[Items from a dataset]
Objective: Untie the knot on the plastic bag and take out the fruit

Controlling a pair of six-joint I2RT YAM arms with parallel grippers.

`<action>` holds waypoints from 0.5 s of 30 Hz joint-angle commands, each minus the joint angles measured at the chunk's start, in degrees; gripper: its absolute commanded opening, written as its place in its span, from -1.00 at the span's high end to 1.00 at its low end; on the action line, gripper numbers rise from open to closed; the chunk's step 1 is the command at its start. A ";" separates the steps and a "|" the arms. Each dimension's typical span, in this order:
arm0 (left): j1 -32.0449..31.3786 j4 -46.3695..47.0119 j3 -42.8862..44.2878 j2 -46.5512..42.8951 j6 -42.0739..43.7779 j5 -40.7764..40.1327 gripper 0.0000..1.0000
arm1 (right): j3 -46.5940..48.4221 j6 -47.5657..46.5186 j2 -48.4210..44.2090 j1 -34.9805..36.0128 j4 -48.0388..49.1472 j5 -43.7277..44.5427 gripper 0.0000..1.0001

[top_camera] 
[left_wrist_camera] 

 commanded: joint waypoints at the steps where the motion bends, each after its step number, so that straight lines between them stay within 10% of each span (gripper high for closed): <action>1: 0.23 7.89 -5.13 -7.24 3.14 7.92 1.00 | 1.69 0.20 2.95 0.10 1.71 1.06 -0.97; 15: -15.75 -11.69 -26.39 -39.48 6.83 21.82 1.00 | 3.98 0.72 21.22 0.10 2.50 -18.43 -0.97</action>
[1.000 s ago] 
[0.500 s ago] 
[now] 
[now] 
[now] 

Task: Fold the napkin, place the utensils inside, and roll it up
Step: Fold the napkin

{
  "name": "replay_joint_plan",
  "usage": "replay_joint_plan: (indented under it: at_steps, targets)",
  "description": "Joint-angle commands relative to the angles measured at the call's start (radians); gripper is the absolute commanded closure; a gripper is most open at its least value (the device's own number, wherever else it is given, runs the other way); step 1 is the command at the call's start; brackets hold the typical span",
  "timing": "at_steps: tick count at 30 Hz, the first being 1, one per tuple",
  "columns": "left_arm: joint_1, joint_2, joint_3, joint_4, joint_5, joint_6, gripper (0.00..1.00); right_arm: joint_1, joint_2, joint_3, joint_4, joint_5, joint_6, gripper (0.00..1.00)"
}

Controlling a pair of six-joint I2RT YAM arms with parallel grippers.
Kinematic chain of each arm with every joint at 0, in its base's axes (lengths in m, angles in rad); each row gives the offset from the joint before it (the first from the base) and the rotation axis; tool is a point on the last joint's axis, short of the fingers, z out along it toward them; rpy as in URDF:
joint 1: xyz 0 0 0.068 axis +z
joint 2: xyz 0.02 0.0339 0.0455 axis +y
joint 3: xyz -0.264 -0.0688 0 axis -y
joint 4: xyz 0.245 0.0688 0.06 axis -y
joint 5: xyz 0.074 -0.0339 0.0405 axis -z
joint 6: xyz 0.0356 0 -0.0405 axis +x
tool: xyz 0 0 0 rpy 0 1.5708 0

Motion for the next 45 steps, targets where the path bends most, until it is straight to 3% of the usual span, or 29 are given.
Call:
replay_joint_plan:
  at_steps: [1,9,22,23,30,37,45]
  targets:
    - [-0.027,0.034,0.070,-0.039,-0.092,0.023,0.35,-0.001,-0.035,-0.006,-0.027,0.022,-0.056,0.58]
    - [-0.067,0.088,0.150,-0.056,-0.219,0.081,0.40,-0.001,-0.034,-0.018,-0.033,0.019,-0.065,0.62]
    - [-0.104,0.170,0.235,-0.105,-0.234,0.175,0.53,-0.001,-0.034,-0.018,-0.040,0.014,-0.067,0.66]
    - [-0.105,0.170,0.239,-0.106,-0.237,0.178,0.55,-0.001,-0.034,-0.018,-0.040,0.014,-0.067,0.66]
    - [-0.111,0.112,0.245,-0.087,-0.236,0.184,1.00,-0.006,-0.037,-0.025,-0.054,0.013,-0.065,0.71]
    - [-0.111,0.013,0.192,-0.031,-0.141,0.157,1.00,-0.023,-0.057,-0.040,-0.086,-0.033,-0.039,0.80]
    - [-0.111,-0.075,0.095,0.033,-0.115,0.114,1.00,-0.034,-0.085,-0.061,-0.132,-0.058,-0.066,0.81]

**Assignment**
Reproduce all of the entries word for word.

**Solution to this problem**
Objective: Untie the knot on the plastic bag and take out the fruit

Controlling a pair of six-joint I2RT YAM arms with parallel grippers.

`<action>` holds waypoints from 0.5 s of 30 Hz joint-angle commands, each minus the joint angles measured at the chunk's start, in degrees; gripper: its absolute commanded opening, written as its place in its span, from -1.00 at the span's high end to 1.00 at its low end; on the action line, gripper numbers rise from open to closed; the chunk's step 1 is the command at its start. A ";" separates the steps and a "|" the arms. Each dimension's typical span, in this order:
arm0 (left): j1 -32.0449..31.3786 j4 -46.3695..47.0119 j3 -42.8862..44.2878 j2 -46.5512..42.8951 j6 -42.0739..43.7779 j5 -40.7764..40.1327 gripper 0.0000..1.0000
arm1 (right): j3 -46.5940..48.4221 j6 -47.5657..46.5186 j2 -48.4210..44.2090 j1 -34.9805..36.0128 j4 -48.0388..49.1472 j5 -43.7277..44.5427 gripper 0.0000..1.0001

[top_camera] 
[left_wrist_camera] 

 commanded: joint waypoints at the steps where the motion bends, each after its step number, so that straight lines between them stay within 10% of each span (gripper high for closed): <action>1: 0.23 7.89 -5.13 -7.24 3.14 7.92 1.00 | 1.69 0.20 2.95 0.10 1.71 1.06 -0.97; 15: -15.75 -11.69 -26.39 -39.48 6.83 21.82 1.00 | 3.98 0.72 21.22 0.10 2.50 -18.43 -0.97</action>
[1.000 s ago] 
[0.500 s ago] 
[now] 
[now] 
[now] 

Task: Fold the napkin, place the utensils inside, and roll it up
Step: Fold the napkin

{
  "name": "replay_joint_plan",
  "usage": "replay_joint_plan: (indented under it: at_steps, targets)",
  "description": "Joint-angle commands relative to the angles measured at the call's start (radians); gripper is the absolute commanded closure; a gripper is most open at its least value (the device's own number, wherever else it is given, runs the other way); step 1 is the command at the call's start; brackets hold the typical span",
  "timing": "at_steps: tick count at 30 Hz, the first being 1, one per tuple",
  "columns": "left_arm: joint_1, joint_2, joint_3, joint_4, joint_5, joint_6, gripper (0.00..1.00); right_arm: joint_1, joint_2, joint_3, joint_4, joint_5, joint_6, gripper (0.00..1.00)"
}

Controlling a pair of six-joint I2RT YAM arms with parallel grippers.
Kinematic chain of each arm with every joint at 0, in its base's axes (lengths in m, angles in rad); each row gives the offset from the joint before it (the first from the base) and the rotation axis; tool is a point on the last joint's axis, short of the fingers, z out along it toward them; rpy as in URDF:
joint 1: xyz 0 0 0.068 axis +z
joint 2: xyz 0.02 0.0339 0.0455 axis +y
joint 3: xyz -0.264 -0.0688 0 axis -y
joint 4: xyz 0.245 0.0688 0.06 axis -y
joint 5: xyz 0.074 -0.0339 0.0405 axis -z
joint 6: xyz 0.0356 0 -0.0405 axis +x
tool: xyz 0 0 0 rpy 0 1.5708 0

Motion for the next 45 steps, targets where the path bends most, until it is straight to 3% of the usual span, or 29 are given.
Call:
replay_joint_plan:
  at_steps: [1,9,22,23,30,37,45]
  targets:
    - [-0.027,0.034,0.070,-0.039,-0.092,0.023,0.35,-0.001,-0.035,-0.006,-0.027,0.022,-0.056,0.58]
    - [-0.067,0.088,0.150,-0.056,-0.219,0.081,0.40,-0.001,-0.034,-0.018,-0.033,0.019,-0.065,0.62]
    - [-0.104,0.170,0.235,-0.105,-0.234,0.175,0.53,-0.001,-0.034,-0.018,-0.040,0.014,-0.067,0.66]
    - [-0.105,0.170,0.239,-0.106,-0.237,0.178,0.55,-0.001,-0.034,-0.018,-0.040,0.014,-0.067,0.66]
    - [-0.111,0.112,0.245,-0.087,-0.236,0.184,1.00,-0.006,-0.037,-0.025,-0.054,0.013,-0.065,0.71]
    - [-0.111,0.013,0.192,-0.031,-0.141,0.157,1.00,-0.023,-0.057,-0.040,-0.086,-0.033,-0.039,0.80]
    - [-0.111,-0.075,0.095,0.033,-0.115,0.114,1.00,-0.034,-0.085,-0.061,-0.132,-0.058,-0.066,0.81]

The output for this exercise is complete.